Bodies of Water

May 25th – June 9th I was in Pittsburgh, PA for The Body of Water Residency : Experimenting with Form in Playwriting. As a group ( there were fifteen of us ) we experimented with developing a playwriting methodology based on bodies of water. The end of the residency culminated with the presentation of our individual works in progress. 

NOTES:

Instruction given to viewers:

Throughout the reading you are invited to merge in and out of the space that I am holding here on the tarp. I will be reading from a collection of my experiences with the Tijuana Estuary located at the border between San Diego ( where I am from) and Mexico. Feel free to sit with me and listen closely or to view the monitor with where the tides of the  river mouth are on a loop.

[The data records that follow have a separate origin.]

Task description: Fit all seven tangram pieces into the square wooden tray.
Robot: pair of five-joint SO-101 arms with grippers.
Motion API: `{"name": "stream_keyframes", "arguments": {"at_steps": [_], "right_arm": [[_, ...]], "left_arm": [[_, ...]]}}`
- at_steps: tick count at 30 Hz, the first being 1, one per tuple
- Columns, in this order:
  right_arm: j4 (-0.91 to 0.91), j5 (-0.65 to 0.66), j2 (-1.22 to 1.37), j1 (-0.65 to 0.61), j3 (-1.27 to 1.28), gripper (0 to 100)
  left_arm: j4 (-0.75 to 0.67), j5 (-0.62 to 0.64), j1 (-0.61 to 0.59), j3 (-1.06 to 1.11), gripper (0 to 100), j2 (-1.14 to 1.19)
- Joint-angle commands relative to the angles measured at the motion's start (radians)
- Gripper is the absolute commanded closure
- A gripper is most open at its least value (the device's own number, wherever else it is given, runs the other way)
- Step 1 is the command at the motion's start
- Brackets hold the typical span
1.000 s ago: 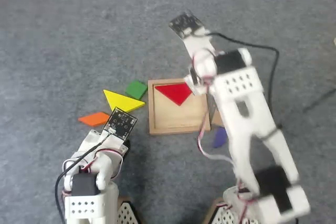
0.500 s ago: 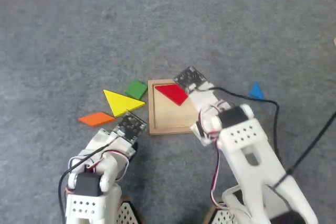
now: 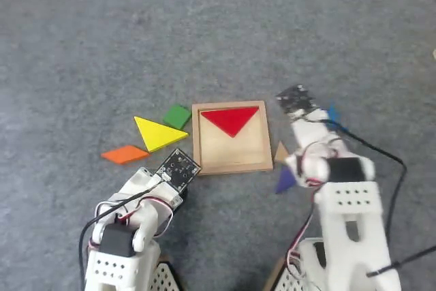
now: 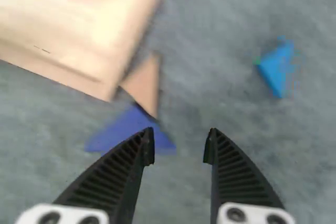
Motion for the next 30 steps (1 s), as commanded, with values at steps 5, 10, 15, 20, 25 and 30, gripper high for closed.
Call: {"name": "stream_keyframes", "arguments": {"at_steps": [5, 10, 15, 20, 25, 30], "right_arm": [[-0.015, 0.132, 0.062, 0.298, -0.055, 82.6], [-0.013, 0.130, 0.096, 0.432, -0.112, 82.6], [0.038, 0.126, 0.097, 0.395, -0.109, 82.6], [0.047, 0.120, 0.101, 0.326, -0.068, 82.7], [0.047, 0.029, 0.101, 0.225, -0.035, 82.8], [0.042, -0.087, 0.096, 0.097, -0.008, 82.8]], "left_arm": [[0.000, 0.006, 0.008, -0.005, 79, -0.006], [0.000, 0.006, 0.008, -0.005, 79, -0.006], [-0.015, 0.005, 0.002, -0.002, 79, -0.006], [-0.014, 0.005, 0.008, -0.002, 79, -0.006], [-0.014, 0.005, -0.002, -0.002, 79, -0.006], [-0.017, 0.002, -0.037, -0.002, 79, -0.006]]}}
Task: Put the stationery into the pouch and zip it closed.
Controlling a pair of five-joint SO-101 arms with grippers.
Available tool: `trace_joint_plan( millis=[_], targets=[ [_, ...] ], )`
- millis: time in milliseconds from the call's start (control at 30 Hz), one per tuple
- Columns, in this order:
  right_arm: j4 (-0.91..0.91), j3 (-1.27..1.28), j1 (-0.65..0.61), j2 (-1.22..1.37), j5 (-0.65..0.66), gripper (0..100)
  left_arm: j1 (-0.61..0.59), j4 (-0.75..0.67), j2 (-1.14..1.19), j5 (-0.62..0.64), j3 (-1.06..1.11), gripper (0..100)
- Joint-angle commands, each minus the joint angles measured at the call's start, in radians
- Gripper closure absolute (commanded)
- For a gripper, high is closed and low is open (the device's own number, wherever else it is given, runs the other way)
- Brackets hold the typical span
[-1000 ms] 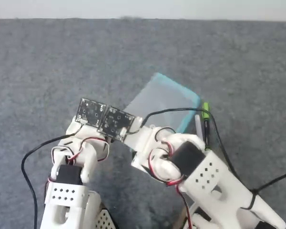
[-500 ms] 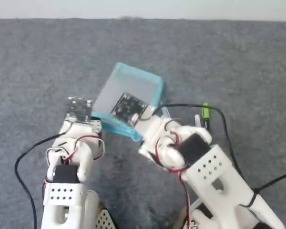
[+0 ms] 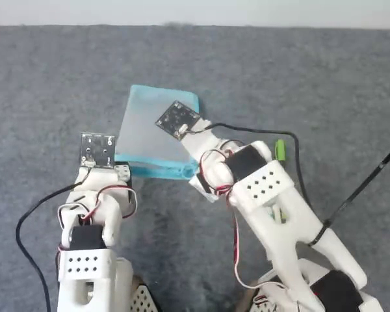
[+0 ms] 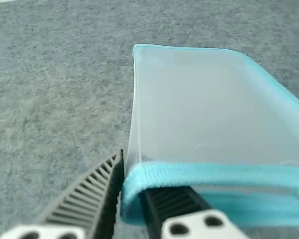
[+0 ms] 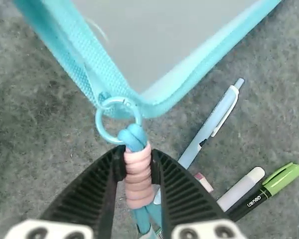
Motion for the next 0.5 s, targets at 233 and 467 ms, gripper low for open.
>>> trace_joint_plan(
  millis=[233, 467],
  targets=[
    [-0.007, -0.048, 0.156, -0.001, -0.003, 99.1, -0.038, 0.023, -0.018, 0.048, -0.022, 99],
    [-0.007, -0.048, 0.197, -0.001, 0.018, 99.1, -0.038, 0.025, -0.018, 0.048, -0.022, 99]
  ],
)
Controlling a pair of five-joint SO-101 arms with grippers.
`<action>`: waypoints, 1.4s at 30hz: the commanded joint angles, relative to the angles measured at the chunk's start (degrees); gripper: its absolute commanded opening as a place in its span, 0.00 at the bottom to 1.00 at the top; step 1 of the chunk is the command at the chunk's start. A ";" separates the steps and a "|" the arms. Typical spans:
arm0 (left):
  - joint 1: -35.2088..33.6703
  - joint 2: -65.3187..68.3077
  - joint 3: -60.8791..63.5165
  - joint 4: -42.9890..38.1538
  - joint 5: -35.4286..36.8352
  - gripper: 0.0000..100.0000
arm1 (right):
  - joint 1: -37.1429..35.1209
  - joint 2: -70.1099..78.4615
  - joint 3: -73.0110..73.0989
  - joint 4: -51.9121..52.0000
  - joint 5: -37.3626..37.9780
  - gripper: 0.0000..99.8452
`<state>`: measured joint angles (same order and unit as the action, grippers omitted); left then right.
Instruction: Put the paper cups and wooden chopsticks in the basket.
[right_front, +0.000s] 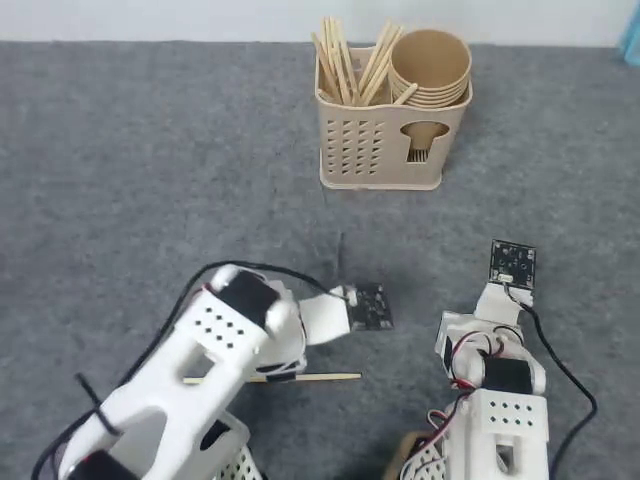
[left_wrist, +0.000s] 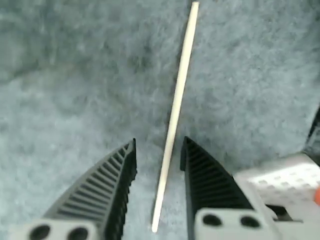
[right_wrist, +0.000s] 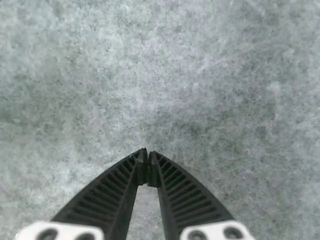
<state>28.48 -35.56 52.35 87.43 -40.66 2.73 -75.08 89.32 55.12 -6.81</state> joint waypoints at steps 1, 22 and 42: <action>3.69 -0.79 3.03 -5.27 0.70 0.14 | 0.22 -0.75 -0.26 -1.01 0.79 0.01; 11.43 -0.70 14.73 -26.29 6.95 0.14 | 8.48 -0.75 -0.62 -4.97 3.43 0.01; 18.90 -0.70 20.00 -32.35 23.65 0.13 | 22.29 -0.75 -5.10 -4.97 -2.11 0.01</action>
<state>47.03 -35.56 71.60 57.80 -21.32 25.67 -75.08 88.00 50.99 -8.22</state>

I begin reading from a collection of research materials, journal entries, and emails that will be source material for a script in process.

DEFINITION:

Estuary – where the river meets the Sea. An estuary is a coastal wetland where freshwater that flows from rivers and streams mixes with the saltwater from the ocean.

JOURNAL ENTRY:

The second time I visited,  I walked towards the pier and there was a young guy chatting up a fisherman with a line cast out at the farthest end. This guy had an iguana on his shoulder. I could not help myself from being pulled into his conversation and I slowly dropped myself into it.

RESEARCH:

Tijuana Estuary is made up of freshwater from the Tijuana River that connects with the saltwater of the Pacific Ocean creating a large wetland habitat dominated by low lying vegetation known as a salt marsh. This connection of waters happens at the river mouth, and because of it, the water level in the estuary rises and falls with the ocean tides.

JOURNAL ENTRY:

This was in December, during the time that the sewage pipes broke for over a week and they stopped counting the gallons of sewage that were being released by the hour into the ocean.  Being out there in the middle of it, you could feel something was wrong. This guy was some kind of prophet. He spoke for the ocean. He spoke of morning, of grief, he described the process the ocean was taking to clean itself. The angry chopping and churning of water against water and into sand over and over again. This is a couple of days before my mother would pass, though I did not know this yet. I could feel the heaviness, the weight on my heart. A premonition. Without realizing it, I was mourning too. And this would become my spot that I would return to again and again in the next couple of months.

DATA:

The Tijuana Estuary is an intact system with extensive marsh vegetation and is open to tidal flushing This helps alleviate the pollution problem.

The salt marsh is a very resilient ecosystem (it actually filters out much of the sewage) and remains fairly stable.